"Memory required by task is not available" issue encountered while using the virtual flow on Slurm system

fangzhe3 · April 22, 2020, 8:35pm

Recently I was following the tutorials on Virtual Flow website to install the software on our UHN slurm cluster. However, when I was using the template example, I encountered an error in the system which is

"srun: error: Unable to create step for job 874794: Memory required by task is not available

Error was trapped

Error in bash script /var/spool/slurmd/job874794/slurm_script

Error on line 298

Environment variables

"

I changed the partition to “all” according to our slurm partition list. Here is its basic info:

all

Default=YES
MaxNodes=1
MaxTime=5-00:00:00
DefMemPerCPU=256M
DefaultTime=1-00:00:00
MaxMemPerNode=30720M

I am wondering if anyone here has encountered such issues before. Look forward to hearing from you.
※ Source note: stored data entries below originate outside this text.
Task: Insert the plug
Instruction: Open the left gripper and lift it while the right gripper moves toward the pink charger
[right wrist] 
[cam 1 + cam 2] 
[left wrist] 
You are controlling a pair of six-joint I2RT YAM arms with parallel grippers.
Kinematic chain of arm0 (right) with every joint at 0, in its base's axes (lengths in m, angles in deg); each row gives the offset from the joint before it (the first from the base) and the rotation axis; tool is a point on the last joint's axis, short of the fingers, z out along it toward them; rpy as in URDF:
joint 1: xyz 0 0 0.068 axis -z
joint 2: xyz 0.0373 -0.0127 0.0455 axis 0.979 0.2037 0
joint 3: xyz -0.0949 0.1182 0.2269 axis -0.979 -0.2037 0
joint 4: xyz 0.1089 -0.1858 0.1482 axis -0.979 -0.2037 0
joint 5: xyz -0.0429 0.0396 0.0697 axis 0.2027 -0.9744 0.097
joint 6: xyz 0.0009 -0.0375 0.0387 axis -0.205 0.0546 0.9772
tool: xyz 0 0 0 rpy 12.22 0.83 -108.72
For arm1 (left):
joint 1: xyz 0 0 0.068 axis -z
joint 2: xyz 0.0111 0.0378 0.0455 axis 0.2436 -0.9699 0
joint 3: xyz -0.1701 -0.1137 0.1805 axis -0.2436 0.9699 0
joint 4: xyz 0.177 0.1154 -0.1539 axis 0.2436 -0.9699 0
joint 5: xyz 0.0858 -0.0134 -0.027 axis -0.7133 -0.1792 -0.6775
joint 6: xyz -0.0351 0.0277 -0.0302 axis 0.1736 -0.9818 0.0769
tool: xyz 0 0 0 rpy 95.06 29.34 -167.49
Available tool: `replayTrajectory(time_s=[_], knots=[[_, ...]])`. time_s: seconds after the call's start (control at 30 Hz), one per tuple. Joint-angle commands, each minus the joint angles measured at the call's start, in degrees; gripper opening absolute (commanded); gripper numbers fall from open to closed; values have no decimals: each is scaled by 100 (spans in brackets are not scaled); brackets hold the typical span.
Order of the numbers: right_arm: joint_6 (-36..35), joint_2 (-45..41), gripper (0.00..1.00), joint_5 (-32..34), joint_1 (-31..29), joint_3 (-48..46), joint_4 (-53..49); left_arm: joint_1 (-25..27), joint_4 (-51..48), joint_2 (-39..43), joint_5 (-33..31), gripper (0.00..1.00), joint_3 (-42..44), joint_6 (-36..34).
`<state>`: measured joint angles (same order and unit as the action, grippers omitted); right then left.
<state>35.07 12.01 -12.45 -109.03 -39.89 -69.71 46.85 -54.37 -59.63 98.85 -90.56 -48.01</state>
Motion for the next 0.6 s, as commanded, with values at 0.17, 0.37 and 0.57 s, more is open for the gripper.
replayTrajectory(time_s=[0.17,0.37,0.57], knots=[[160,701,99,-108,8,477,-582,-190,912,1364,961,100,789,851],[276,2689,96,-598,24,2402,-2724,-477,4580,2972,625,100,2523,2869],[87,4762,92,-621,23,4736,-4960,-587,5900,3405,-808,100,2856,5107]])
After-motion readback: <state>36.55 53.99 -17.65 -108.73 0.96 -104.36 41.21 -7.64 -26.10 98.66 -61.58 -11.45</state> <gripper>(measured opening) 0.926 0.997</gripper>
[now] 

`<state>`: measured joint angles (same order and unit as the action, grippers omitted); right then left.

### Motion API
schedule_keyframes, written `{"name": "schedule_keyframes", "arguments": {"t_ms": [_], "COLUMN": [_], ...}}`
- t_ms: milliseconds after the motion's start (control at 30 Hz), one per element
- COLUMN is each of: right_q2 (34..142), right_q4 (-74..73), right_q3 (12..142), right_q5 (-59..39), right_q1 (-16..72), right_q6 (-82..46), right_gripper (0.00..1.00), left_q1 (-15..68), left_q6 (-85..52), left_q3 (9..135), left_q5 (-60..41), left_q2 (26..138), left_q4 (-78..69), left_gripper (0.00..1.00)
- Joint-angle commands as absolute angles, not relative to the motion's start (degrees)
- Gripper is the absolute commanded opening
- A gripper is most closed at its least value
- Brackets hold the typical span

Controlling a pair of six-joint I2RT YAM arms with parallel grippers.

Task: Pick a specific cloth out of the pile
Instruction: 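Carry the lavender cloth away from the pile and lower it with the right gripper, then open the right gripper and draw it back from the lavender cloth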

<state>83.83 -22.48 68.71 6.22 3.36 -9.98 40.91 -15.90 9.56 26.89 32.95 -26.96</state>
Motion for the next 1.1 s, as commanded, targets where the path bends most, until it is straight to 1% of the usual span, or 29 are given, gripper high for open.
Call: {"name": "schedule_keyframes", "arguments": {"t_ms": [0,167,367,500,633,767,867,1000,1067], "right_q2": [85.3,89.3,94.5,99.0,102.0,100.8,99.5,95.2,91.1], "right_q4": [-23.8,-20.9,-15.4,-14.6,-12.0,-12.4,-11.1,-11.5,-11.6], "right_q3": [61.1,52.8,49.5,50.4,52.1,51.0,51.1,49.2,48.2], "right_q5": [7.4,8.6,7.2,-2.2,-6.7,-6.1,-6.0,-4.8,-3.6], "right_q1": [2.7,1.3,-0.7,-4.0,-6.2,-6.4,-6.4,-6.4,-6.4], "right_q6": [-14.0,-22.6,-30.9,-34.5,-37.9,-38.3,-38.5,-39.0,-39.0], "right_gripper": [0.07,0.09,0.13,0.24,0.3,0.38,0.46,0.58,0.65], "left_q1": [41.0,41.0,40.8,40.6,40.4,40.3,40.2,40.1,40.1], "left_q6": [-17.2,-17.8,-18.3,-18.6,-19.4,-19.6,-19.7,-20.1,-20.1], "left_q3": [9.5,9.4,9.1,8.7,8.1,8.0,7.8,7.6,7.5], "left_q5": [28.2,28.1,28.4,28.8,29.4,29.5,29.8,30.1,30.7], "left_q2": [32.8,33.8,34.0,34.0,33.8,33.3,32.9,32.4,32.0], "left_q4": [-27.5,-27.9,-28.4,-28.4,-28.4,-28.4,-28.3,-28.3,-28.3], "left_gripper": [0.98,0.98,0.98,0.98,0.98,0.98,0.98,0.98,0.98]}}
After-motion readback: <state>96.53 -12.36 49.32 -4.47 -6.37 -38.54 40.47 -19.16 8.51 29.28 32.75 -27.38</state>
Thank you!

Best,

Zhenhao

Christoph · April 23, 2020, 3:13am

Dear Zhenhao,

Welcome to the VirtualFlow Community

It seems Slurm complains that you request more memory than is available on your cluster. Could you post your entire all.ctrl file?

Best,
Christoph

fangzhe3 · April 23, 2020, 1:50pm

Hi Chris,

Thank you for your reply. Below is the configuration of my all.ctrl file.

job_letter=t
# One alphabetic character (i.e. a letter from a-z or A-Z)
# Should not be changed during runtime, and be the same for all joblines
# Required when running VF several times on the same cluster to distinguish the jobs in the batchsystem
# Settable via range control files: No

batchsystem=SLURM
# Possible values: SLURM, TOQRUE, PBS, LSF, SGE
# Settable via range control files: No

partition=all
# Partitions are also called queues in some batchsystems
# Settable via range control files: Yes

timelimit=0-07:00:00
# Format for slurm: dd-hh:mm:ss
# Format for TORQUE and PBS: hh:mm:ss
# Format for SGE: hh:mm:ss
# Format for LSF: hh:mm
# For all batchsystems: always fill up with two digits per field (used be the job scripts)
# Settable via range control files: Yes

steps_per_job=1
# Not (yet) available for LSF and SGE (is always set to 1)
# Should not be changed during runtime, and be the same for all joblines
# Settable via range control files: Yes

cpus_per_step=1
# Sets the slurm cpus-per-task variable (task = step) in SLURM
# In LSF this corresponds to the number of slots per node
# Should not be changed during runtime, and be the same for all joblines
# Not yet available for SGE (always set to 1)
# Settable via range control files: Yes

queues_per_step=1
# Sets the number of queues/processes per step
# Should not be changed during runtime, and be the same for all joblines
# Not yet available for SGE (always set to 1)
# Settable via range control files: Yes

cpus_per_queue=1
# Should be equal or higher than <cpus-per-step/queues-per-step>
# Should not be changed during runtime, and be the same for all joblines
# Not yet available for SGE (always set to 1)
# Settable via range control files: Yes


Here is my slurm settings in the template1.slurm.sh:

# Slurm Settings
###############################################################################

#SBATCH --job-name=h-1.1
##SBATCH --mail-user=To be completed if uncommented
#SBATCH --mail-type=fail
#SBATCH --time=00-12:00:00
#SBATCH --mem-per-cpu=256M
#SBATCH --nodes=1
#SBATCH --cpus-per-task=1
#SBATCH --partition=main
#SBATCH --output=../workflow/output-files/jobs/job-1.1_%j.out           # File to which standard out will be written
#SBATCH --error=../workflow/output-files/jobs/job-1.1_%j.out            # File to which standard err will be written
#SBATCH --signal=10@300

In our slurm system, the partition names include: all and himem

all

· Default=YES

· MaxNodes=1

· MaxTime=5-00:00:00

· DefMemPerCPU=256M

· DefaultTime=1-00:00:00

· MaxMemPerNode=30720M

himem

· Default=NO

· MaxNodes=1

· MaxTime=7-00:00:00

· DefMemPerCPU=256M

· DefaultTime=1-00:00:00

· MaxMemPerNode=61440M

· Limit: max 60 running jobs

These are the only part that I modified in the files. I did not change anything else in the rest of the files.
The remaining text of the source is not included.